### AIM OF THE EXERCISE
Each entry below should be printed exactly, with every image left out.
─── DATA ───
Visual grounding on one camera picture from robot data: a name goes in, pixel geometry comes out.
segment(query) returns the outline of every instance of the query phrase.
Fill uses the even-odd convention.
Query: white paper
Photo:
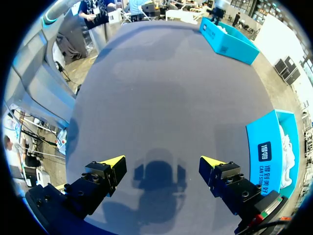
[[[95,15],[100,14],[100,9],[99,9],[99,7],[94,8],[94,9],[93,9],[93,13],[94,13]]]

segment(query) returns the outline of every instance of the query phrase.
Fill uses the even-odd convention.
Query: table
[[[246,125],[271,110],[253,67],[216,54],[196,26],[123,25],[67,130],[68,183],[91,161],[126,155],[117,191],[85,220],[121,235],[232,234],[240,218],[209,191],[200,156],[234,161],[249,178]]]
[[[184,17],[194,16],[192,12],[183,11],[183,10],[168,10],[165,12],[165,20],[167,21],[168,18],[177,18],[181,19]]]

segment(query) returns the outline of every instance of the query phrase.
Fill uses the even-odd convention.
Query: blue box
[[[285,135],[289,135],[295,165],[290,169],[289,177],[292,184],[280,189],[283,172],[283,146],[279,125]],[[273,110],[264,117],[246,126],[250,149],[250,181],[261,184],[263,195],[272,190],[281,195],[291,197],[297,183],[299,173],[299,136],[293,113],[283,110]]]
[[[236,60],[251,65],[260,51],[241,32],[234,27],[219,22],[219,25],[227,31],[225,34],[209,18],[202,18],[200,32],[210,43],[213,50]]]

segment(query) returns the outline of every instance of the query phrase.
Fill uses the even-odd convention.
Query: concrete floor
[[[93,50],[87,58],[83,58],[73,63],[66,65],[66,70],[69,74],[71,80],[77,84],[82,84],[86,78],[86,75],[92,66],[97,52]],[[267,59],[263,54],[259,56],[254,61],[254,69],[260,76],[260,79],[263,82],[263,85],[270,97],[270,100],[275,109],[283,109],[294,112],[297,120],[298,132],[300,137],[300,173],[297,183],[297,188],[290,198],[288,205],[282,211],[281,215],[289,216],[291,215],[293,208],[298,199],[299,193],[301,191],[301,186],[304,178],[304,169],[305,169],[305,160],[304,160],[304,137],[302,134],[303,123],[301,119],[301,106],[296,94],[292,91],[291,87],[288,86],[276,73]],[[77,84],[69,82],[69,86],[73,91],[76,90]],[[53,134],[48,134],[46,131],[42,133],[47,140],[55,141],[55,136]],[[49,154],[60,155],[57,150],[51,146],[44,144],[43,151]],[[52,156],[45,156],[44,159],[45,170],[49,173],[51,177],[51,183],[54,186],[58,186],[66,183],[66,169],[65,169],[65,160],[61,158],[56,158]]]

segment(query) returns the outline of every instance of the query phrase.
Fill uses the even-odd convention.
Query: logo
[[[259,162],[272,160],[272,149],[270,142],[261,143],[258,145]]]
───
### RESULT BELOW
Visual grounding on one camera picture from robot data: a name goes in, pixel geometry comes out.
segment(query) returns the outline of every instance of the query phrase.
Fill uses the even-odd convention.
Query: white paper
Photo:
[[[95,15],[100,14],[100,9],[99,9],[99,7],[94,8],[94,9],[93,9],[93,13],[94,13]]]

segment(query) returns the outline of every instance of the query phrase.
Fill uses the even-odd convention.
Query: table
[[[246,125],[271,110],[253,67],[216,54],[196,26],[123,25],[67,130],[68,183],[91,161],[126,155],[117,191],[85,220],[121,235],[232,234],[240,218],[209,191],[200,156],[234,161],[249,178]]]
[[[184,17],[194,16],[192,12],[183,11],[183,10],[168,10],[165,12],[165,20],[167,21],[168,18],[177,18],[181,19]]]

segment(query) returns the outline of every instance of the query phrase.
Fill uses the even-odd convention.
Query: blue box
[[[285,135],[289,135],[295,165],[290,169],[289,177],[292,184],[280,189],[283,172],[283,146],[279,125]],[[273,110],[264,117],[246,126],[250,149],[250,181],[261,184],[263,195],[272,190],[281,195],[291,197],[297,183],[299,173],[299,136],[293,113],[283,110]]]
[[[236,60],[251,65],[260,51],[241,32],[234,27],[219,22],[219,25],[227,31],[225,34],[209,18],[202,18],[200,32],[210,43],[213,50]]]

segment(query) returns the outline of every instance of the query phrase.
Fill uses the even-odd convention.
Query: concrete floor
[[[93,50],[87,58],[83,58],[73,63],[66,65],[66,70],[69,74],[71,80],[77,84],[82,84],[86,78],[86,75],[92,66],[97,52]],[[267,59],[263,54],[259,56],[254,61],[254,69],[260,76],[260,79],[263,82],[263,85],[270,97],[270,100],[275,109],[283,109],[294,112],[297,120],[298,132],[300,137],[300,173],[297,183],[297,188],[290,198],[288,205],[282,211],[281,215],[289,216],[291,215],[293,208],[298,199],[299,193],[301,191],[301,186],[304,178],[304,169],[305,169],[305,160],[304,160],[304,137],[302,134],[303,123],[301,119],[301,106],[296,94],[292,91],[291,87],[288,86],[276,73]],[[77,84],[69,82],[69,86],[73,91],[76,90]],[[53,134],[48,134],[46,131],[42,133],[47,140],[55,141],[55,136]],[[49,154],[60,155],[57,150],[51,146],[44,144],[43,151]],[[52,156],[45,156],[44,159],[45,170],[49,173],[51,177],[51,183],[54,186],[58,186],[66,183],[66,169],[65,169],[65,160],[61,158],[56,158]]]

segment(query) returns the outline of every instance of the query phrase.
Fill uses the even-odd convention.
Query: logo
[[[259,162],[272,160],[272,149],[270,142],[261,143],[258,145]]]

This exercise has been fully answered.